Amperity uses AND and OR to help you choose which type of behavior – larger audiences or smaller audiences – you want to use in your segment.

The AND and OR conditions may be set in two locations:

  1. Within a group of attributes

  2. Between groups of attributes

The default is AND. Use the slider to switch to OR.

How AND vs. OR works

The following examples describe how AND and OR conditions work.

Single attribute.

“I want to build an audience that returns customers who have an email address.”

Return an audience that returns customers who have an email address.

In this example, there is only one condition. The audience that is returned contains only customers who have an email address.

Two attributes, AND condition.

“I want to build an audience that returns customers who have an email address AND customers have opted in to receiving email messages from my brand.”

Return an audience that returns customers who have an email address and who have opted in.

In this example, the audience that is returned – shown as the darker color – is smaller because only a subset of customers for whom you have email addresses have opted in to receiving email messages from your brand.

Two attributes, OR condition.

“I want to build an audience that returns customers who have an email address OR customers who have phone number.”

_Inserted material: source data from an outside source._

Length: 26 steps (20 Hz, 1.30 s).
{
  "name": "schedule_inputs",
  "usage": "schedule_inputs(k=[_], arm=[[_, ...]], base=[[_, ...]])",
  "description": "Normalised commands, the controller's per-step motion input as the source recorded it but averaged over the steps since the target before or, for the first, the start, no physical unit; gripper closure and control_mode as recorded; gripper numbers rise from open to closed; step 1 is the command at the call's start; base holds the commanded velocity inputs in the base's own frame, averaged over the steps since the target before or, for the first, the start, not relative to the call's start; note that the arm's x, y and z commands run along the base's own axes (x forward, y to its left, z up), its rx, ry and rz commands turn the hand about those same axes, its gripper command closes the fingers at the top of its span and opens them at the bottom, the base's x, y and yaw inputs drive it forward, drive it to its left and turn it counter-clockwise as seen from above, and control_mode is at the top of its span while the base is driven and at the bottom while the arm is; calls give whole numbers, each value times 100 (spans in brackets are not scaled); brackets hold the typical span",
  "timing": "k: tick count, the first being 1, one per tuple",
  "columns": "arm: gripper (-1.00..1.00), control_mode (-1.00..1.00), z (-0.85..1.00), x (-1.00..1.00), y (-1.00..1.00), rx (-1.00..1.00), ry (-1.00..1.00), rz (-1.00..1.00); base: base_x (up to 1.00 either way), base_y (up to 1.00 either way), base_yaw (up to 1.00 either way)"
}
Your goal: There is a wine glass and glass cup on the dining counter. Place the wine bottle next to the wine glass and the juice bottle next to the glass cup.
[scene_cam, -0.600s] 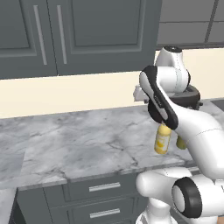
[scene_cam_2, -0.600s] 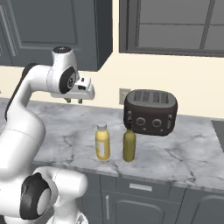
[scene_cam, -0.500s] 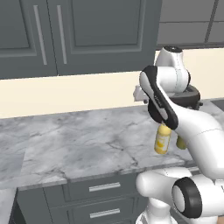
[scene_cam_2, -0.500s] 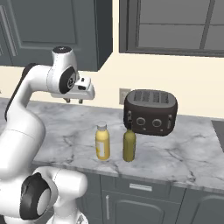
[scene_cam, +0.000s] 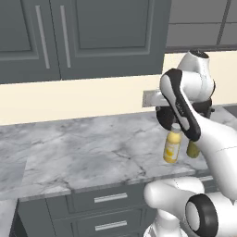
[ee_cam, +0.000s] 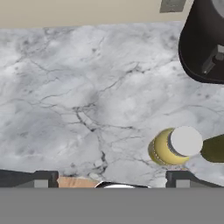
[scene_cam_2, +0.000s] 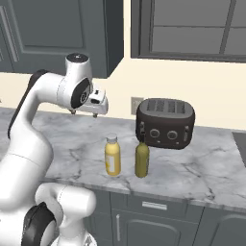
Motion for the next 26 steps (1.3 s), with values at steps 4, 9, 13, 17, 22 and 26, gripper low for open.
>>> schedule_inputs(k=[4,9,13,17,22,26], arm=[[-100,-100,0,-26,-23,13,-6,1],[-100,-100,0,-33,-25,2,-15,8],[-100,-100,0,-41,-28,0,-26,16],[-100,-100,0,-36,-25,0,-18,17],[-100,-100,0,-36,-26,0,-13,19],[-100,-100,0,-41,-32,0,-21,21]], base=[[0,0,0],[0,0,0],[0,0,0],[0,0,0],[0,0,0],[0,0,0]])
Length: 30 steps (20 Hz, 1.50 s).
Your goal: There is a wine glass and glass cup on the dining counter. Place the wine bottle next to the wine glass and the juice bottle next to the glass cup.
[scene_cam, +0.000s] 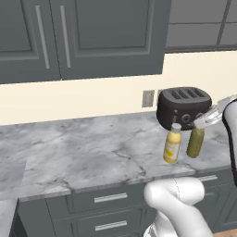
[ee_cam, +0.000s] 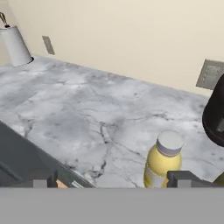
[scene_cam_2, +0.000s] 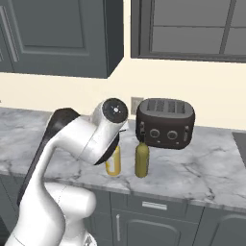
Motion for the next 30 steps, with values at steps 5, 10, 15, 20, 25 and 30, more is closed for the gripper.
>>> schedule_inputs(k=[5,10,15,20,25,30], arm=[[-100,-100,0,-39,-36,0,-18,23],[-100,-100,0,-33,-34,0,-19,22],[-100,-100,0,-25,-29,3,-17,4],[-100,-100,0,-20,-31,2,-15,0],[-100,-100,-2,-7,-34,2,-8,0],[-100,-100,-6,4,-24,3,0,5]], base=[[0,0,0],[0,0,0],[0,0,0],[0,0,0],[0,0,0],[0,0,0]])
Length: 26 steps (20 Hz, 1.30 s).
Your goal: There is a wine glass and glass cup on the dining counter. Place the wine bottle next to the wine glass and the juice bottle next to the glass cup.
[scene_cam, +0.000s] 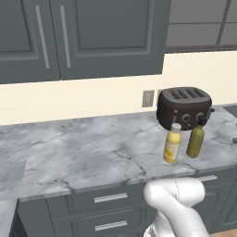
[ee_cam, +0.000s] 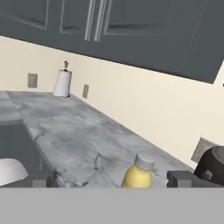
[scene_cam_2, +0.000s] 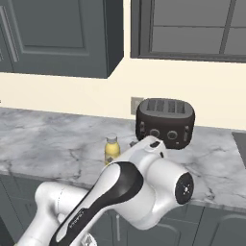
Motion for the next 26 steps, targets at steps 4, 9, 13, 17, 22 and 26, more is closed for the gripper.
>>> schedule_inputs(k=[4,9,13,17,22,26], arm=[[-100,-100,-10,18,-9,4,4,8],[-100,-100,-10,16,-2,8,2,12],[-100,-100,-9,16,2,4,0,4],[-100,-100,-10,29,2,0,3,0],[-100,-100,-12,19,-1,0,4,-7],[-100,-100,-14,14,-6,0,4,-1]], base=[[0,0,0],[0,0,0],[0,0,0],[0,0,0],[0,0,0],[0,0,0]])
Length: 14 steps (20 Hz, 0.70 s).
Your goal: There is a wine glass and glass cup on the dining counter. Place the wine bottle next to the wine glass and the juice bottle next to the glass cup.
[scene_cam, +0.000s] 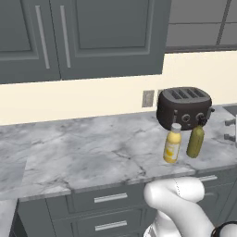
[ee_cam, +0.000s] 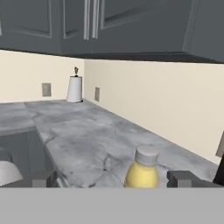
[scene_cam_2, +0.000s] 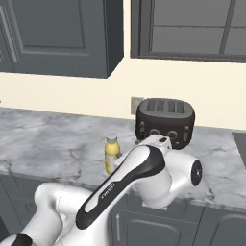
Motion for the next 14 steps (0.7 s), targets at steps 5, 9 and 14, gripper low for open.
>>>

Return an audience that returns customers who have an email address or a phone number.

In this example, your audience grows larger because both conditions are met: email address or phone number. This is shown as both colors and the total audience is the overlap of both conditions.

Two groups of attributes with OR conditions, AND in-between.

“I want to build an audience that returns a customer’s email address OR a customer’s phone number AND customers have opted in to receiving messages from my brand from to their email address OR phone number.”

This audience has two groups of attributes: email addresses OR phone numbers AND opt-in status for email addresses OR phone numbers.

The first group of attributes – email addresses or phone numbers, as shown in the darker color – should make your audience larger. Few data sets have a perfectly matching set of email addresses and phone numbers across all customers.

Return an audience that returns customers who have an email address or a phone number.

The second group of attributes – opt-in status for email addresses or phone numbers, as shown in the lighter color – should also be larger as a group than by themselves. You should expect the number of customers who have opted in to receive email or SMS communications to be smaller than the number of customers who have provided email addresses or phone numbers to your brand.

These two groups are in-between an AND condition within your segment: email address or phone and opt-in status for email address or phone.

Return an audience that returns customers who have an email address or a phone number and who have opted in.

Your audience then grows smaller because only a subset of customers for whom you have email addresses or phone numbers have opted in to receiving email or SMS messages from your brand. The smaller audience of opted-in customers for whom you have email addresses and phone numbers is shown by the darker color.